### WHAT IS REQUIRED
Each line from the one that contains "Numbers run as" to the last line of the records below must be restated word for word.

### SOURCE MATERIAL

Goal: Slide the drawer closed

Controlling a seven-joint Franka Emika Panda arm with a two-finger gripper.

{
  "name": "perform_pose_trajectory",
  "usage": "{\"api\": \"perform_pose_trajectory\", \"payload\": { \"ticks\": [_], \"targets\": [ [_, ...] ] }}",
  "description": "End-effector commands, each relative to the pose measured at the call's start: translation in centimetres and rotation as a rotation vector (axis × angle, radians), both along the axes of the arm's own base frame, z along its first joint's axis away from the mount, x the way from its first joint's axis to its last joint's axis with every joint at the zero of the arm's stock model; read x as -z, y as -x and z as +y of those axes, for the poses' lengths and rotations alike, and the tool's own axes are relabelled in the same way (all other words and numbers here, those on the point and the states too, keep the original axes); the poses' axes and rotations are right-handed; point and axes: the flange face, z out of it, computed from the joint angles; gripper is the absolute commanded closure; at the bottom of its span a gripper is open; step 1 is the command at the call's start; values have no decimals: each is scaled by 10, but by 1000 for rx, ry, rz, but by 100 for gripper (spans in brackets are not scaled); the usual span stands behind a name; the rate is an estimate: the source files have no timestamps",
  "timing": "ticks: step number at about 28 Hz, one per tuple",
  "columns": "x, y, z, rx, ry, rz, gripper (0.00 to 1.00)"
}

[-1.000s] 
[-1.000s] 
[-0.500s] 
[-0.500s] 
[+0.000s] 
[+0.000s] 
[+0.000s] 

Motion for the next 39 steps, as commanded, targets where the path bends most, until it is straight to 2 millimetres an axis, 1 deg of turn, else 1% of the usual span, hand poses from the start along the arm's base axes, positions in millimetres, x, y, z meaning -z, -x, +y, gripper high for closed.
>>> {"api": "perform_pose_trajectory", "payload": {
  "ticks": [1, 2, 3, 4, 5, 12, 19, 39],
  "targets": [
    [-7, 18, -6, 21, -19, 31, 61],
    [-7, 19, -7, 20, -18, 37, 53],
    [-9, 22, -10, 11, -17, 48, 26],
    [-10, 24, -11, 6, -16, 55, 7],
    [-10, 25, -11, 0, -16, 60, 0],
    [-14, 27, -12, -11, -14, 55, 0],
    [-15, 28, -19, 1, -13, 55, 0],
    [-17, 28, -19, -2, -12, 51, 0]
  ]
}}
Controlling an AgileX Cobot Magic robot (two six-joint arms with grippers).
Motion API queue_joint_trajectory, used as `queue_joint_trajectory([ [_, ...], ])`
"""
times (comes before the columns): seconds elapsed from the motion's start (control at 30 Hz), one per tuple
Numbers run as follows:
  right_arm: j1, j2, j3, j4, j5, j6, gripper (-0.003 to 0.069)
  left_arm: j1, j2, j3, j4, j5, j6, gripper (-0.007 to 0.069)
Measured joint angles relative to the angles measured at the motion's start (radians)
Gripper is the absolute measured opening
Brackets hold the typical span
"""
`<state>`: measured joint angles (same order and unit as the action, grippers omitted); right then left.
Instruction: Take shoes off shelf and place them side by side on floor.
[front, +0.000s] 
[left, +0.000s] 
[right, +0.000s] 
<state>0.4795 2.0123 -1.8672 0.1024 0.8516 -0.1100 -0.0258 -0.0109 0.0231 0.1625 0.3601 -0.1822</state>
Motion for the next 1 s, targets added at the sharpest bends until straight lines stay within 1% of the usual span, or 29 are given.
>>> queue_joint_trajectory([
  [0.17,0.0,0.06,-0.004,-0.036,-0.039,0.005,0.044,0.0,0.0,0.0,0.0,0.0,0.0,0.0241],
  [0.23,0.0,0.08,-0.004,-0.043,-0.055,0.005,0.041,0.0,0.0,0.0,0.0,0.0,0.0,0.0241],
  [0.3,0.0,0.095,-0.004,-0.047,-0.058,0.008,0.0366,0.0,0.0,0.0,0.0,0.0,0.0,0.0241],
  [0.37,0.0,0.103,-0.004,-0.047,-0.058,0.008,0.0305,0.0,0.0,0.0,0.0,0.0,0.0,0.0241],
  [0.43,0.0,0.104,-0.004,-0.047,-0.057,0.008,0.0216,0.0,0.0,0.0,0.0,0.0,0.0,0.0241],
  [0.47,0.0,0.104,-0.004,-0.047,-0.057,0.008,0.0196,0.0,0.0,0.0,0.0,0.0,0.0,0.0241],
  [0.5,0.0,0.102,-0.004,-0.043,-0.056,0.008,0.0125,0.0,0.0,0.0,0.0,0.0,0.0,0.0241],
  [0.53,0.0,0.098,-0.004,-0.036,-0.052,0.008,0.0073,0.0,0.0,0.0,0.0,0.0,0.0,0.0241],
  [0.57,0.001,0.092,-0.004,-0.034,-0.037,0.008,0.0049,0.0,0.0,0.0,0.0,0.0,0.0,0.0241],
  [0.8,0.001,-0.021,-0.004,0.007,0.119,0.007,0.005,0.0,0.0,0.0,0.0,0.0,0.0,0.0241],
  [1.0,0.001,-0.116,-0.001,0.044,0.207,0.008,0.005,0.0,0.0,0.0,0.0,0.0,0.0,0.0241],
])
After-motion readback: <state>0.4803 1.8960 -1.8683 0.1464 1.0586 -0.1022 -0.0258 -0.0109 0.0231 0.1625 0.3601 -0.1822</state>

### RESPONSE AREA
Numbers run as follows:
  right_arm: j1, j2, j3, j4, j5, j6, gripper (-0.003 to 0.069)
  left_arm: j1, j2, j3, j4, j5, j6, gripper (-0.007 to 0.069)
Measured joint angles relative to the angles measured at the motion's start (radians)
Gripper is the absolute measured opening
Brackets hold the typical span
"""
`<state>`: measured joint angles (same order and unit as the action, grippers omitted); right then left.
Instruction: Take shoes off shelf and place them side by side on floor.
[front, +0.000s] 
[left, +0.000s] 
[right, +0.000s] 
<state>0.4795 2.0123 -1.8672 0.1024 0.8516 -0.1100 -0.0258 -0.0109 0.0231 0.1625 0.3601 -0.1822</state>
Motion for the next 1 s, targets added at the sharpest bends until straight lines stay within 1% of the usual span, or 29 are given.
>>> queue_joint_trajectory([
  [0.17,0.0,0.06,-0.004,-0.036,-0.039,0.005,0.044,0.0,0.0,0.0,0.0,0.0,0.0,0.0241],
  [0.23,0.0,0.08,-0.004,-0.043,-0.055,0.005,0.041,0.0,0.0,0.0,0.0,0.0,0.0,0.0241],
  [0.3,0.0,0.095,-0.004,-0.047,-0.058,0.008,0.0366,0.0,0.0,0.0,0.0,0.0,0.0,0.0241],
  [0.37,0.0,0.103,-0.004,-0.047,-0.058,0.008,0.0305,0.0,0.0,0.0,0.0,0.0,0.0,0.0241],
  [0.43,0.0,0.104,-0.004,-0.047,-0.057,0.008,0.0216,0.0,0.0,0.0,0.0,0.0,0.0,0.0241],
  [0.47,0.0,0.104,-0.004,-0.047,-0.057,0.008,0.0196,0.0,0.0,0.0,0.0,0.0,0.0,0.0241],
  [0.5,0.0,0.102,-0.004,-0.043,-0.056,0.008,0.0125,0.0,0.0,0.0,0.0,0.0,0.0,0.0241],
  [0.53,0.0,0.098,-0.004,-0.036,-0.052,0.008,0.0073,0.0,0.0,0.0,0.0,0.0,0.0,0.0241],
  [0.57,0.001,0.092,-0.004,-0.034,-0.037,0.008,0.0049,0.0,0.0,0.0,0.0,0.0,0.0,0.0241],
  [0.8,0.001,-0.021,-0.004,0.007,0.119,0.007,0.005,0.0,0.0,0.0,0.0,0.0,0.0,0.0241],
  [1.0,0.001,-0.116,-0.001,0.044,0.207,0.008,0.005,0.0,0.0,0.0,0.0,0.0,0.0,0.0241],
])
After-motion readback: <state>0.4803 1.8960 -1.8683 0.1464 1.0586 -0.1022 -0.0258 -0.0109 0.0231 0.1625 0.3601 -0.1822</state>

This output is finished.